▶ _Dataset excerpts_:
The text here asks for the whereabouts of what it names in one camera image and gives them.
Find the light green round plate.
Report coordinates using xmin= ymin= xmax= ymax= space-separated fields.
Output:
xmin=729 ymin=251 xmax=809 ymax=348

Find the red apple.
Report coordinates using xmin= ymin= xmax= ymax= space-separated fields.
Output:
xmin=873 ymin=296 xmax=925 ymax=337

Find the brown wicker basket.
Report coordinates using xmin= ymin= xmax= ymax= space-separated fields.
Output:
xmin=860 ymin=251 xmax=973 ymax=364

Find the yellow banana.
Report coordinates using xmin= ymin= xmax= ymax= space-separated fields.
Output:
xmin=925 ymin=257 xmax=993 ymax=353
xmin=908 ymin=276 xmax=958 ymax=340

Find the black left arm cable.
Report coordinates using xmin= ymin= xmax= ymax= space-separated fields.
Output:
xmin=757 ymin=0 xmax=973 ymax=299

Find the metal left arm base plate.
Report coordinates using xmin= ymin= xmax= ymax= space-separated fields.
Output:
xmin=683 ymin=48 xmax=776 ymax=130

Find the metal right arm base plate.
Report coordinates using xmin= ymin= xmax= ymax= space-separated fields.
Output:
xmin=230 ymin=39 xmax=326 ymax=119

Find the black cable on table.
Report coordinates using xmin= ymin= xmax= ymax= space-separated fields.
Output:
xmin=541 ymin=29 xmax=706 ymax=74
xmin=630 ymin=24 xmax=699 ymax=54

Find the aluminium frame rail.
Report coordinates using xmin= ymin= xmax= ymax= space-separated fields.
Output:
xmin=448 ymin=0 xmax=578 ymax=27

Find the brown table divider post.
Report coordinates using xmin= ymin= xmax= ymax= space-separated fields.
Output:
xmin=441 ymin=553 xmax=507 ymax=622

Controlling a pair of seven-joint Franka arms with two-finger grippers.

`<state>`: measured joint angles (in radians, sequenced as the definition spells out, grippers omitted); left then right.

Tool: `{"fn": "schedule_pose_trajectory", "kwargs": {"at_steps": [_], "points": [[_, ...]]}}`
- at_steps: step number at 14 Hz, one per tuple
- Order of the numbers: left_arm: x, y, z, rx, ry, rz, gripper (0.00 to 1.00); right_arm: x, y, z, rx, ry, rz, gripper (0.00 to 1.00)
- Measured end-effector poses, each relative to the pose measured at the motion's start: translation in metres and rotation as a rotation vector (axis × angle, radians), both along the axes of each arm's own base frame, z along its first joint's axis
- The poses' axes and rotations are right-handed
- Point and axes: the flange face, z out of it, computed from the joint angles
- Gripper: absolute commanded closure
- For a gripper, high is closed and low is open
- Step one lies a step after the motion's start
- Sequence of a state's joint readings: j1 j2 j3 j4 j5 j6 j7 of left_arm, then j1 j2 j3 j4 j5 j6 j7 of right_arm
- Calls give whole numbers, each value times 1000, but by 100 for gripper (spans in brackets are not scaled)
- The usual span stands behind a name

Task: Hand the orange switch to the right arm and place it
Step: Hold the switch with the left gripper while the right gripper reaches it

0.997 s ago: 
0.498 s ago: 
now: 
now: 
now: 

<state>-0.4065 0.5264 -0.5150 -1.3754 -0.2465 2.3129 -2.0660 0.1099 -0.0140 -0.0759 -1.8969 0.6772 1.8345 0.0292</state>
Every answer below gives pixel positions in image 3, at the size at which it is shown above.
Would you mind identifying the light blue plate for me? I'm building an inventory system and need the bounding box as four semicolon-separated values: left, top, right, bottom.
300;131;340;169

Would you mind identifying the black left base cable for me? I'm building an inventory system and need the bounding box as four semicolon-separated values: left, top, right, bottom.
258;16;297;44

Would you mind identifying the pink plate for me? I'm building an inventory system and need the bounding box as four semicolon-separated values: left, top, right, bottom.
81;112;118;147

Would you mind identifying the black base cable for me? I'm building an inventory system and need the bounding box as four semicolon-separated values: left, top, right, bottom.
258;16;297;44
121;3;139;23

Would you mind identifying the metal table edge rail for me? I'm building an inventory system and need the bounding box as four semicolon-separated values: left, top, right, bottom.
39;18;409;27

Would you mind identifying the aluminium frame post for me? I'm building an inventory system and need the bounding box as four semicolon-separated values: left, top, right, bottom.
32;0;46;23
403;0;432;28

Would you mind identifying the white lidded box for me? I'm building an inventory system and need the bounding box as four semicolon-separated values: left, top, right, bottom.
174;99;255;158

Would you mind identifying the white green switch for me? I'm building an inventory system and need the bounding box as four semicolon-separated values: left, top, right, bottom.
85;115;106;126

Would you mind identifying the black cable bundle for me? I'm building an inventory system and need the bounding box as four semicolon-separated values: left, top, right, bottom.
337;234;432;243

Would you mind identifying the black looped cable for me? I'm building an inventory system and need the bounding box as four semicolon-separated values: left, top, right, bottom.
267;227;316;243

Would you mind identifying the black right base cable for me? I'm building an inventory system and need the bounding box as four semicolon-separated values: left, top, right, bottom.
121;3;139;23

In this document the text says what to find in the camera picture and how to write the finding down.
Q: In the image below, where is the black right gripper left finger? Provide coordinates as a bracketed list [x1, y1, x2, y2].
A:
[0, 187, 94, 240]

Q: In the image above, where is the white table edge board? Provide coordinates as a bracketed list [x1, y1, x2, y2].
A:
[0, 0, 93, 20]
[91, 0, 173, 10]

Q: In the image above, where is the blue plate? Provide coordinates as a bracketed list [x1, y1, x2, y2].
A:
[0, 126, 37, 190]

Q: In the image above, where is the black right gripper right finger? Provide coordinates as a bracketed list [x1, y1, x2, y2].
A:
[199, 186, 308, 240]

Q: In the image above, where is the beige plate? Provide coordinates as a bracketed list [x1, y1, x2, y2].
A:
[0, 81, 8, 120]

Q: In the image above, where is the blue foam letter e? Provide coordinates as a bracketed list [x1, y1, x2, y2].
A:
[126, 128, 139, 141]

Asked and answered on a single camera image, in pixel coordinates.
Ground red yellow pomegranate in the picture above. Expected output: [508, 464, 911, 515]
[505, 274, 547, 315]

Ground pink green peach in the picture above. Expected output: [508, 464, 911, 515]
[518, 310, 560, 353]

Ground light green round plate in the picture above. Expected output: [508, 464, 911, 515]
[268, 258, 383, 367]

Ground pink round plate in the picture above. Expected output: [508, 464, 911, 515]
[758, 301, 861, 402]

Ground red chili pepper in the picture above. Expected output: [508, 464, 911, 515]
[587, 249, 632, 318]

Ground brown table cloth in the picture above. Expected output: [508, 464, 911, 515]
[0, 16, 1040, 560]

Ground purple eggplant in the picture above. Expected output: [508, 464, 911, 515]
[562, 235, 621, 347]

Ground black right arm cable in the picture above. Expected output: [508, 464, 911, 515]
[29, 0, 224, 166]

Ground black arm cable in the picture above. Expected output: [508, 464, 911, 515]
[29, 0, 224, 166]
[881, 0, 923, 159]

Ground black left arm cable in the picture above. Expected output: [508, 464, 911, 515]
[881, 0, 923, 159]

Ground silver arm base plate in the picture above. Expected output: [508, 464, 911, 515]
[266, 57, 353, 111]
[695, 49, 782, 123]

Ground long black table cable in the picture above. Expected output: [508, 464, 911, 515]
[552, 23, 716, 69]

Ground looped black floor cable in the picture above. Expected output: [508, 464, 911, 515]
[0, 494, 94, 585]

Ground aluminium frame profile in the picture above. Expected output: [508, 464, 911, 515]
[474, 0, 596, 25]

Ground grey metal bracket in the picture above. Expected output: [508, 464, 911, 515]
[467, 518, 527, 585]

▶ _Exercise_: Set apart and copy each line of the records that holds the word "what".

▶ _Output for this exercise_:
The text here asks for the whereabouts of what it names in one camera image and gives them.
In this document the text says what to find in the camera picture and how to write the finding down.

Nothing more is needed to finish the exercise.